Justice secretary Jack Straw is to ask Parliament for new powers to stop criminals making money by selling their stories to newspapers and broadcasters.
The proposals are part of a new Coroners and Justice Bill, one of 14 proposed new pieces of legislation announced in the Queen’s Speech today and due to be debated in Parliament over the coming year.
The main elements of the bill include ‘a scheme to prevent criminals profiting from exploiting the stories of their crimes”.
It is not yet clear whether this applies specifically to so-called ‘cheque-book journalism’in newspapers – or a broader range of money-making activities such as writing memoirs.
A Ministry of Justice spokeswoman said the full proposals would be set out in the bill and announced at a later date.
‘If [criminals] are making money from [their stories], however they manage to do it, they’re still profiting from it,’she said.
Payments to criminals are already covered under the Press Complaints Commission Editors’ Code of Practice.
Clause sixteen of the code says: ‘Payment or offers of payment for stories, pictures or information, which seek to exploit a particular crime or to glorify or glamorise crime in general, must not be made directly or via agents to convicted or confessed criminals or to their associates – who may include family, friends and colleagues.”
But the code includes a public interest defence, which states: ‘Editors invoking the public interest to justify payment or offers would need to demonstrate that there was good reason to believe the public interest would be served.
‘If, despite payment, no public interest emerged, then the material should not be published.”
The Coroners and Justice Bill also aims to improve the coroners’ service and the process of death certification, and make more information on local court sentencing available to the public via the internet.
News of a proposed online database of magistrates’ and criminal court results first emerged in September, after the Ministry of Justice abandoned plans to charge for access to the court lists that are the staple of crime reporting.
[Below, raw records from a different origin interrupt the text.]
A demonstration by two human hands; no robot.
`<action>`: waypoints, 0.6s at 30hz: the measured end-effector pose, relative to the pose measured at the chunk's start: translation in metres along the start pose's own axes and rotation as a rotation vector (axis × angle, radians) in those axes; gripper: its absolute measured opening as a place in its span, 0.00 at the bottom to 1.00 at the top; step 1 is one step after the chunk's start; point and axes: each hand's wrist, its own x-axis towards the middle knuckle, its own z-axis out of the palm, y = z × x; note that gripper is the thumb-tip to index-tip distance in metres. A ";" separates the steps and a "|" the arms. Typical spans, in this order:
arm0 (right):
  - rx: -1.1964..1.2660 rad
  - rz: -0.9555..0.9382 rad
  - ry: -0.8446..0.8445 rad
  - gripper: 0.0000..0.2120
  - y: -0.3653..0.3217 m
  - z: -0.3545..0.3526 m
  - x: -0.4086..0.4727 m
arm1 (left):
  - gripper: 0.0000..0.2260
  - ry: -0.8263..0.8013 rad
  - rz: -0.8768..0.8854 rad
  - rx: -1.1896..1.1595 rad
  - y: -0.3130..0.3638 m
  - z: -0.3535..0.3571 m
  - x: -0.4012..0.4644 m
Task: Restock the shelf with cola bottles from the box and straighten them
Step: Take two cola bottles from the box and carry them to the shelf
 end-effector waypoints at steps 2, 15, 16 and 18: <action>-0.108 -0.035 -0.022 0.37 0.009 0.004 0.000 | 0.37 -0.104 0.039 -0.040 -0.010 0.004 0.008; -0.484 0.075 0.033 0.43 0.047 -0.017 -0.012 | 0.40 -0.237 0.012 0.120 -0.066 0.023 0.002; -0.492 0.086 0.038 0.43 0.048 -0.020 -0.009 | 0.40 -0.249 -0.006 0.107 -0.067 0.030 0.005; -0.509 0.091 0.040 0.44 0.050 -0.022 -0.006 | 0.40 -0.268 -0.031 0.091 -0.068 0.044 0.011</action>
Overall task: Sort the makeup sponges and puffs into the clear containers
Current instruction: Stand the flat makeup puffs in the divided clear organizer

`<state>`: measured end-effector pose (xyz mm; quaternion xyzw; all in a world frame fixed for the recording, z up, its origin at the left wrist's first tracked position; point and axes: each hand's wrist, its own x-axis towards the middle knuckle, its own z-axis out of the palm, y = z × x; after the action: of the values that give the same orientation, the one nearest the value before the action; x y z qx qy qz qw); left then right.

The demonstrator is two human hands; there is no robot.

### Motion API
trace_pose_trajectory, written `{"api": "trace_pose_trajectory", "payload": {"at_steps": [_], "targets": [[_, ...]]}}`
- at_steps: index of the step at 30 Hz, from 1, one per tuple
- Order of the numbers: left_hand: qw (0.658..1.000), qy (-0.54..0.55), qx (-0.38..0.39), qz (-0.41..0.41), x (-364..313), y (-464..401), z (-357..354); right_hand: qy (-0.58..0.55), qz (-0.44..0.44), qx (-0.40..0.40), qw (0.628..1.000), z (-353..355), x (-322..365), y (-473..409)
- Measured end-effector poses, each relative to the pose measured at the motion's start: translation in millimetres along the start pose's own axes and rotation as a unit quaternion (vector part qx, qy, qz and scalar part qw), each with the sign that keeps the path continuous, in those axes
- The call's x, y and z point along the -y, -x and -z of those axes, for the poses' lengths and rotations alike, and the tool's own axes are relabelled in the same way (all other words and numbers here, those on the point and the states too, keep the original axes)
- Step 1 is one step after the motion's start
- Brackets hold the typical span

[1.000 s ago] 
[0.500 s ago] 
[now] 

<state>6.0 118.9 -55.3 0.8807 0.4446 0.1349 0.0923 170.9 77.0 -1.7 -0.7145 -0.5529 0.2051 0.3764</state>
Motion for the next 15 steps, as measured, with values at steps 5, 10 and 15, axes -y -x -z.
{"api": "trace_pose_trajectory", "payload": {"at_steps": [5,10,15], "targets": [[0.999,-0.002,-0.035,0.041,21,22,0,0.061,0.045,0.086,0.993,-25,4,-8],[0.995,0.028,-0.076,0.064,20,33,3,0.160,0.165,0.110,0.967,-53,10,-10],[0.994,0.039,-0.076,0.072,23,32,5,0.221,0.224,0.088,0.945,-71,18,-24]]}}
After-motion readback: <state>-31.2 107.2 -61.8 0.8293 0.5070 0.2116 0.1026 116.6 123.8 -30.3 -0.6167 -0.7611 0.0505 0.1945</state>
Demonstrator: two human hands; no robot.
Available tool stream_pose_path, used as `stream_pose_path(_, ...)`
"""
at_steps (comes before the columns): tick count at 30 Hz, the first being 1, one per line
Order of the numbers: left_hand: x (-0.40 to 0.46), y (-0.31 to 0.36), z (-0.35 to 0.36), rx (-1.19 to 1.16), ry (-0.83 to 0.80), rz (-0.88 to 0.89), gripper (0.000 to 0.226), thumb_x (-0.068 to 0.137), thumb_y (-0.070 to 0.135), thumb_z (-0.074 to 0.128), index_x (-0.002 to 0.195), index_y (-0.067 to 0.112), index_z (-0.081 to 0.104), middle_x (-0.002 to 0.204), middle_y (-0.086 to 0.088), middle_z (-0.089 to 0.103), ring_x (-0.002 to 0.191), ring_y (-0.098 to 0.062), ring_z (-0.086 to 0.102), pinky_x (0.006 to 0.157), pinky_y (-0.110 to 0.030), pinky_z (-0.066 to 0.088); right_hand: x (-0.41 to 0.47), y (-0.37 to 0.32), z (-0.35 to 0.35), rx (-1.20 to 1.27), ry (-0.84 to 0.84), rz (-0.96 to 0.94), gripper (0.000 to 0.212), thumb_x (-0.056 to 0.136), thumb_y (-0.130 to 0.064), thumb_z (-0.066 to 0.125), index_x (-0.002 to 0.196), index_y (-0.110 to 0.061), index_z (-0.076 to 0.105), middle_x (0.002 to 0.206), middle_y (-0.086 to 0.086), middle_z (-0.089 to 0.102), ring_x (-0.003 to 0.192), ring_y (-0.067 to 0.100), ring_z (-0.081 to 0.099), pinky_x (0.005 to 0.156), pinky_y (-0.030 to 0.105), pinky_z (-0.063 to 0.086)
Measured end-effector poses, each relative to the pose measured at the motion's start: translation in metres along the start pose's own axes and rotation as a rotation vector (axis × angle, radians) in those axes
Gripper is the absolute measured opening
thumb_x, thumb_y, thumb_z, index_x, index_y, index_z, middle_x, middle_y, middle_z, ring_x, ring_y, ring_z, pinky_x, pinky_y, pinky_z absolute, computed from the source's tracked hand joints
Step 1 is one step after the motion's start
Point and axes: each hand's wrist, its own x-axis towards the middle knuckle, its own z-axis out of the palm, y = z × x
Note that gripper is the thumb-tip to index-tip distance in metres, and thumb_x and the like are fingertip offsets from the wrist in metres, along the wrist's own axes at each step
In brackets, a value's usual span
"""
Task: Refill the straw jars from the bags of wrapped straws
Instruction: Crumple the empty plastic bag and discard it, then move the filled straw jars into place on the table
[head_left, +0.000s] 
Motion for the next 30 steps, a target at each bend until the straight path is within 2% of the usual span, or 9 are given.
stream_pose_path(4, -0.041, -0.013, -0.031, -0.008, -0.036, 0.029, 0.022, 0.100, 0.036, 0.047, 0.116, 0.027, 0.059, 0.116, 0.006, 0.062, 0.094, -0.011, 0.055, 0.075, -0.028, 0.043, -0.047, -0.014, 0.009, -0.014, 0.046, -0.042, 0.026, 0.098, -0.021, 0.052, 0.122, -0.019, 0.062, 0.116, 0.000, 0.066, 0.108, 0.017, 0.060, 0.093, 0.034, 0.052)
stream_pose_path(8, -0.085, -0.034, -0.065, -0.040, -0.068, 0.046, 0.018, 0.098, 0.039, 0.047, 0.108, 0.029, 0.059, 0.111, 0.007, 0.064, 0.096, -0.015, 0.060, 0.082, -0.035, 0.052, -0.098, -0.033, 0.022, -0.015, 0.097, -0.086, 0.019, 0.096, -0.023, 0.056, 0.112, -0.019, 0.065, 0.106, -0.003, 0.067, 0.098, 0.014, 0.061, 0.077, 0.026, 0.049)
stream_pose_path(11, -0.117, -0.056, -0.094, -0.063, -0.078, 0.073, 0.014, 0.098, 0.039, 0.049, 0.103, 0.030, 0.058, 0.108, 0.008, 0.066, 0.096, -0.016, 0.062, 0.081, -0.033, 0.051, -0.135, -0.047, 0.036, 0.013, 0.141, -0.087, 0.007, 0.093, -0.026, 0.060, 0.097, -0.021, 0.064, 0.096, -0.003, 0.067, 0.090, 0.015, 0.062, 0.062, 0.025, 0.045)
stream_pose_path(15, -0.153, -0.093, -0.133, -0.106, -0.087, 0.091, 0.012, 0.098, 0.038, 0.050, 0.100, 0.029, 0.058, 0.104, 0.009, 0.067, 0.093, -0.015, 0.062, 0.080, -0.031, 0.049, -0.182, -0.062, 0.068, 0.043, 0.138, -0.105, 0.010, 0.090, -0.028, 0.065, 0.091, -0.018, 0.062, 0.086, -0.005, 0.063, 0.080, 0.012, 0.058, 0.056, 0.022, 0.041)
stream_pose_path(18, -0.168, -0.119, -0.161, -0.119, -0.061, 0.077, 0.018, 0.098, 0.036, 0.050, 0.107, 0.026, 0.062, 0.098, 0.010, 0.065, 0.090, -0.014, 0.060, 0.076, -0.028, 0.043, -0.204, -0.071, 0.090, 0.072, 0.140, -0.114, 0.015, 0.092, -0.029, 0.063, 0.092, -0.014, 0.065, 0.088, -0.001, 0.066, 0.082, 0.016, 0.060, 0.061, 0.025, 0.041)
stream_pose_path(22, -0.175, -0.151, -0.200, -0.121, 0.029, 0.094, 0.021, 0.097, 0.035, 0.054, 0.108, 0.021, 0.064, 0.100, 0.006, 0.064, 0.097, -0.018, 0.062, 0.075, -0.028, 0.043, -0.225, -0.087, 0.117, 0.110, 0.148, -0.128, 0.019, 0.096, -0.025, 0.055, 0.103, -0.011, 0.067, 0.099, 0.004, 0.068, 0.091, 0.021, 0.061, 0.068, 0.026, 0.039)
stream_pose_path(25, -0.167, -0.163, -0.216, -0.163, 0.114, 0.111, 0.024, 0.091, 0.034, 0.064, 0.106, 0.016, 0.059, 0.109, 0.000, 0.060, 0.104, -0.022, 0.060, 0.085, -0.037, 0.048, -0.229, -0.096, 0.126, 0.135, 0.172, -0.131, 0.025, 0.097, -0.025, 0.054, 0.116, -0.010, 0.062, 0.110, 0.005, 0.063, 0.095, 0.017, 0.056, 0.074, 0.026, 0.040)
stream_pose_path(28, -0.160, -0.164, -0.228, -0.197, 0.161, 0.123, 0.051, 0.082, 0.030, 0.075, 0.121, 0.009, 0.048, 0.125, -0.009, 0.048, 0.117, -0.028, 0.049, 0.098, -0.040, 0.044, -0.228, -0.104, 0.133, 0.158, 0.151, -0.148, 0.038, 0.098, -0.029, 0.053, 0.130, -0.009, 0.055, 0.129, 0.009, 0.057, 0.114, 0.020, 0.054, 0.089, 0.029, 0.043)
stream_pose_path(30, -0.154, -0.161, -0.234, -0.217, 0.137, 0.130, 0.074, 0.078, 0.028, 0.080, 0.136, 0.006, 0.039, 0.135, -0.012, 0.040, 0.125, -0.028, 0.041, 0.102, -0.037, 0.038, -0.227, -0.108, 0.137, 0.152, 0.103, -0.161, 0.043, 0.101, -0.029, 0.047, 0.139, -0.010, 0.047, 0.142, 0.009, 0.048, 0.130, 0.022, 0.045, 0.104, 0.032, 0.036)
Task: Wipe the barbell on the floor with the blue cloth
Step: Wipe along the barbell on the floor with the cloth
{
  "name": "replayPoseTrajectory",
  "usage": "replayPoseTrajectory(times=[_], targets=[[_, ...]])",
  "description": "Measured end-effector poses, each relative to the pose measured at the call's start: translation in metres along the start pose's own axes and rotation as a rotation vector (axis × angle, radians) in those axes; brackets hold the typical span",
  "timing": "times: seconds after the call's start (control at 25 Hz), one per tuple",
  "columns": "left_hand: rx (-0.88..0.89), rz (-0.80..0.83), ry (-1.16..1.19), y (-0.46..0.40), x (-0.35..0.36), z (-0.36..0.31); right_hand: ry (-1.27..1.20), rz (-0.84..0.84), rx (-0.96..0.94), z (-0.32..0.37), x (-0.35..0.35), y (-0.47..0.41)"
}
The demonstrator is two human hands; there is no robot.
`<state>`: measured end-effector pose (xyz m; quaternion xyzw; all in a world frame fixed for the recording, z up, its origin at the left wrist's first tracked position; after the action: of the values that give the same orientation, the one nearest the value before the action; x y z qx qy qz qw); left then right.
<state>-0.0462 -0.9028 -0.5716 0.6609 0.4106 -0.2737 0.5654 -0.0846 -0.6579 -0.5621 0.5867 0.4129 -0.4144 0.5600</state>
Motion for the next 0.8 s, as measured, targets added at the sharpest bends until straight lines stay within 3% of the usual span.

‘My government will bring forward a bill to deliver a more effective, transparent and responsive justice system for victims, witnesses and the wider public,’the Queen said in her speech at the state opening of Parliament this morning.
‘The bill would also improve the coroners service, and the process of death certification, and provide increased support for bereaved families, including the families of servicemen and women.”
The Ministry of Justice is also proposing to give ‘the best possible protection right from the early stages’- such as anonymity – to ‘vulnerable and intimidated witnesses’in sensitive trials such as gun murder trials where gangs are involved.
The bill also aims to provide stronger inspection powers for the Information Commissioner in a bid to ‘improve public confidence in the way that data is held and used”.
The Queen’s speech made no references to controversial proposals to rethink access to inquests where reporting the proceedings could compromise national security.
The Coroners and Justice Bill will create the new role of The Office of the Chief Coroner, who will put national standards in place and ensure coroners deliver a charter of services to benefit bereaved families.
There will be a new death certification system to provide reassurance that there are independent checking of the courses of death.